→ **Task item**: Copy without pictures. Please restate each line of the listing exactly.

####################

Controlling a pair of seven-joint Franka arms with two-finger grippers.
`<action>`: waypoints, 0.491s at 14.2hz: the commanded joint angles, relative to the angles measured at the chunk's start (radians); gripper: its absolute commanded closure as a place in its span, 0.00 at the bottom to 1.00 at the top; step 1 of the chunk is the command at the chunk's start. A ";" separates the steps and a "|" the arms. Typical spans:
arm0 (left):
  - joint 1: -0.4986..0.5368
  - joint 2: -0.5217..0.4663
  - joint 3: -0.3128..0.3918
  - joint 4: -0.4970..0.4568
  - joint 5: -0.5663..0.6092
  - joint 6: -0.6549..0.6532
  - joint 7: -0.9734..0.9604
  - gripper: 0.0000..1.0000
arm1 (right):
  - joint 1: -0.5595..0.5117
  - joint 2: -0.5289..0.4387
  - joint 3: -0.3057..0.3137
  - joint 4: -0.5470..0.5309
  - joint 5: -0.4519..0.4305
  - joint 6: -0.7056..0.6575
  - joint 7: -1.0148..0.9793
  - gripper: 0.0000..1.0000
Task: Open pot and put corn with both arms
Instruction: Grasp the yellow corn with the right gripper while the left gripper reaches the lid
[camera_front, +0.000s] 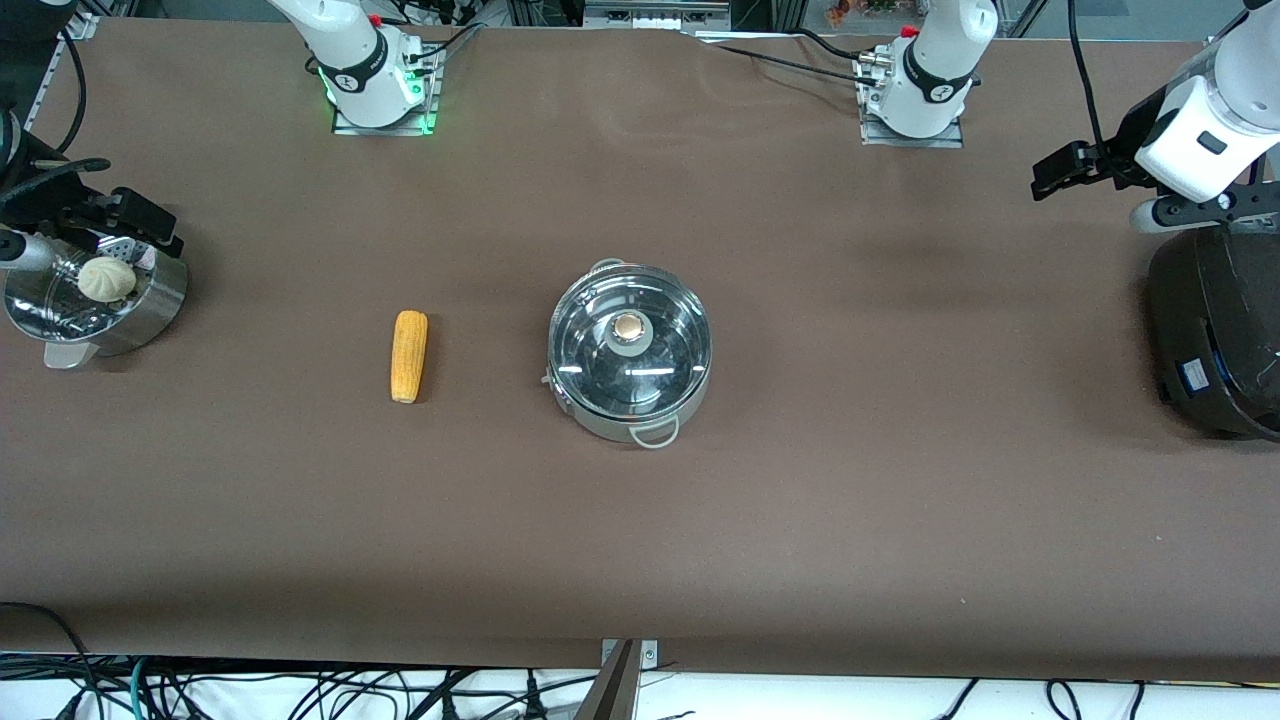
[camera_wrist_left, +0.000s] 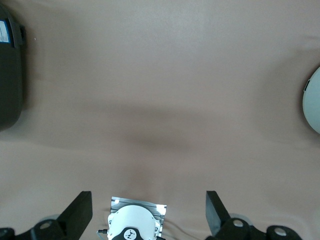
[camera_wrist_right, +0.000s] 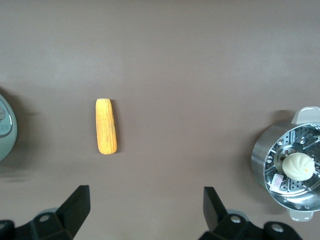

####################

→ **Task answer**:
Controlling a pair of seven-joint Franka arms with two-finger grippers.
`<action>`: waypoints, 0.491s at 14.2hz: the commanded joint angles, relative to the angles measured at the chunk's start (radians); gripper: its absolute commanded closure as a place in its span, 0.00 at the bottom to 1.00 at the top; step 1 of the chunk is the command at the chunk's start. A ";" separates the steps and a "|" the arms. Typical spans:
arm0 (left):
  - joint 1: -0.4986..0.5368
  - joint 2: -0.5217..0.4663
  - joint 3: -0.3128..0.3918
  - joint 4: -0.4970..0.4568
  - joint 5: -0.5663..0.6092
  - joint 6: -0.6549..0.6532
  - joint 7: -0.9734..0.9604
  - gripper: 0.0000..1.0000
arm1 (right):
  - joint 1: -0.5595..0.5117
  - joint 2: -0.5289..0.4387
  - joint 3: -0.3057..0.3137
  - joint 4: -0.5470..0.5309
  - joint 5: -0.4519..0.4305
  - joint 6: -0.7056..0.6575
  - joint 7: -1.0148..0.9793
  - gripper: 0.0000..1.0000
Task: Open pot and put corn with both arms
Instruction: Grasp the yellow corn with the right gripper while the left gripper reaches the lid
[camera_front, +0.000s] 
[camera_wrist_left, +0.000s] 
[camera_wrist_right, +0.000s] 

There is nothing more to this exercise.